Teuscheria is a genus of orchids native to southern Mexico, Central America and northern South America. The genus is named for Henry Teuscher, an award-winning landscape artist and horticulturalist.

Species accepted as of June 2014:

- Teuscheria archilae Chiron & Szlach.

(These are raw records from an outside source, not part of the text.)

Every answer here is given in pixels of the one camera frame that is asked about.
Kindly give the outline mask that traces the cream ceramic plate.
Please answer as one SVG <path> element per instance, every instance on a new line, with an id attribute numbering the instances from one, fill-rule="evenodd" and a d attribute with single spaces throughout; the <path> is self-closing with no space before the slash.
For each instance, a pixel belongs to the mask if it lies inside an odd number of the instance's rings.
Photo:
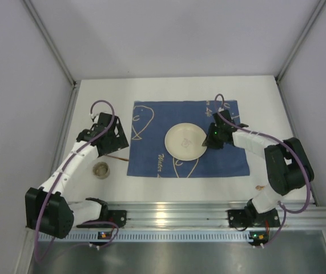
<path id="1" fill-rule="evenodd" d="M 203 146 L 206 133 L 192 123 L 179 123 L 171 127 L 164 138 L 167 152 L 177 160 L 192 161 L 199 159 L 207 147 Z"/>

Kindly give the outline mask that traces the blue cloth placemat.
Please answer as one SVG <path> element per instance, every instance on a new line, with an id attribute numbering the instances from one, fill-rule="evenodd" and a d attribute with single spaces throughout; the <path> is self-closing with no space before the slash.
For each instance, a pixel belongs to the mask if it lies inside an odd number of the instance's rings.
<path id="1" fill-rule="evenodd" d="M 127 174 L 149 178 L 229 178 L 248 176 L 245 151 L 231 145 L 208 148 L 198 159 L 182 161 L 166 149 L 169 129 L 192 123 L 207 132 L 216 109 L 211 100 L 134 103 Z"/>

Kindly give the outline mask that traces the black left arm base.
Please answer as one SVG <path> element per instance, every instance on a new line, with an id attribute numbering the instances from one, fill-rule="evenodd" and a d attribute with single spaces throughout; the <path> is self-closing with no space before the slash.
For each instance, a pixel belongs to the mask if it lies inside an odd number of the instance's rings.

Guatemala
- Teuscheria cornucopia Garay - Ecuador
- Teuscheria desireei Archila - Guatemala
- Teuscheria dodsonii Dressler - Ecuador
- Teuscheria elegans Garay - Colombia
- Teuscheria guatemalensis Archila, Chiron & Szlach. - Guatemala
- Teuscheria horichiana Jenny & Braem - Costa Rica
- Teuscheria integrilabia Dodson - Ecuador
- Teuscheria pickiana (Schltr.) Garay - Mexico (Oaxaca, Chiapas) to Ecuador
- Teuscheria wageneri (Rchb.f.) Garay - Costa Rica to W. Colombia, Venezuela to NE. Ecuador

Of these species, three were described from Guatemala in 2013. These are T. archilae, T. desireei and T. guatemalensis. According to the protologue, T. archilae and T. guatemalensis occur in the wild in Guatemala, while the type and the description of T. desireei were based on material cultivated in Guatemala but probably native to Venezuela.